There are four types of services.
ClusterIP exposes the Service on an internal IP. This is typically used for Services only accessed by other workloads running in the cluster. Redis is a good example of this. You probably don’t want your Redis data store to be accessible from the public internet to read/write from. You would assign a ClusterIP Service to a Redis implementation running in your Kubernetes cluster so it can only be accessed by other workloads inside the cluster.
Most application backends in production use ClusterIP Services and are then fronted by Ingress or Gateway API resources for external HTTP/S access.
2. NodePort: port on every node
NodePort exposes a Service on each worker node’s IP on a static port.
Say you have a deployment that spins up pods running on three machines in a five node cluster. If you assign a node port service to this, it would statically map a port directly on those virtual machines and would be accessible from the IP, not assigned to the pod, but to the IP assigned to the actual nodes they are running on.
This is useful if you are running daemonsets and you have log aggregators of monitoring systems that need to be available.
Be careful of port collisions or pod rescheduling.

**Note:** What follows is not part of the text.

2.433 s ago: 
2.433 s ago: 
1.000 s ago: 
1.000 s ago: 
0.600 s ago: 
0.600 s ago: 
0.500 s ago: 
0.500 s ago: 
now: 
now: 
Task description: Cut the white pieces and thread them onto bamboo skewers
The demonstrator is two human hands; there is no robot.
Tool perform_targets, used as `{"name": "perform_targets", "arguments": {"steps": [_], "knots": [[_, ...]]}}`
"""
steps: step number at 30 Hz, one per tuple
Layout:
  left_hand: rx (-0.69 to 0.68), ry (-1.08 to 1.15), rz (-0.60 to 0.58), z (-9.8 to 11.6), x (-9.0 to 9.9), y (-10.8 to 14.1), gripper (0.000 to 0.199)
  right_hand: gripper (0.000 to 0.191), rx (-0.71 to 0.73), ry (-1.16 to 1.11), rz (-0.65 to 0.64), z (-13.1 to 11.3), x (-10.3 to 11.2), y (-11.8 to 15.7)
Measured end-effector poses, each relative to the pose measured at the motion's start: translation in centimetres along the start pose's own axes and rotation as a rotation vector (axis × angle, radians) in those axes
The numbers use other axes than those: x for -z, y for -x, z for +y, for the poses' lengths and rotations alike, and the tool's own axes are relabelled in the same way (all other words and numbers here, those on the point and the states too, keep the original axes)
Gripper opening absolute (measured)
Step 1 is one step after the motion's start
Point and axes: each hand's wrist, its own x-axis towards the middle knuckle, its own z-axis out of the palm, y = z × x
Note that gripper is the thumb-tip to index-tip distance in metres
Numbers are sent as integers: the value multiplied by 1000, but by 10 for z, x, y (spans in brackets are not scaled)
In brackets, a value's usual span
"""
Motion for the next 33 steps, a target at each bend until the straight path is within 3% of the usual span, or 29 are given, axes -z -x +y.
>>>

A LoadBalancer Service exposes the Service externally using a cloud provider’s load balancer. GCP offers cloud load balancers and AWS offers ALBs and ELBs. In your Service definition you can request a LoadBalancer type and it will spin up the appropriate cloud load balancer for you, handling all the networking under the covers. Note that this may incur additional costs from your cloud provider. Behind the scenes, many implementations still allocate a NodePort, but modern controllers can also route directly to pods and disable node ports using spec.allocateLoadBalancerNodePorts: false.
You can also request internal (private) load balancers with annotations, such as networking.gke.io/load-balancer-type: "Internal" on GKE or service.beta.kubernetes.io/aws-load-balancer-scheme: "internal" on AWS.
For advanced scenarios, the spec.loadBalancerClass field lets you choose a specific load balancer implementation instead of the default cloud‑provider integration.
ExternalName maps the Service to an external name via a DNS provider returning a CNAME record.
Similar to LoadBalancers, although ExternalName has interaction directly with the DNS provider and does not proxy traffic through cluster nodes.
In many modern clusters, you will front Services with Ingress or Gateway API resources. Gateway API is the newer, more expressive model the community is standardizing on. Ingress and Gateway controllers handle HTTP/S routing, TLS termination and host/path‑based routing rules, while Services continue to represent the backend pods. For most web applications in 2025–2026, a common pattern is: pods → ClusterIP Service → Ingress or Gateway → cloud load balancer.
Kubernetes now uses EndpointSlices as the default way to represent Service backends, which scales better than the older Endpoints API.
Services also support options such as sessionAffinity, internalTrafficPolicy and externalTrafficPolicy for more advanced traffic routing and zone‑aware behavior, but those are advanced topics beyond this basic introduction.
Within the cluster, most environments use CoreDNS, and Services are typically reachable at DNS names like service-name.namespace.svc.cluster.local.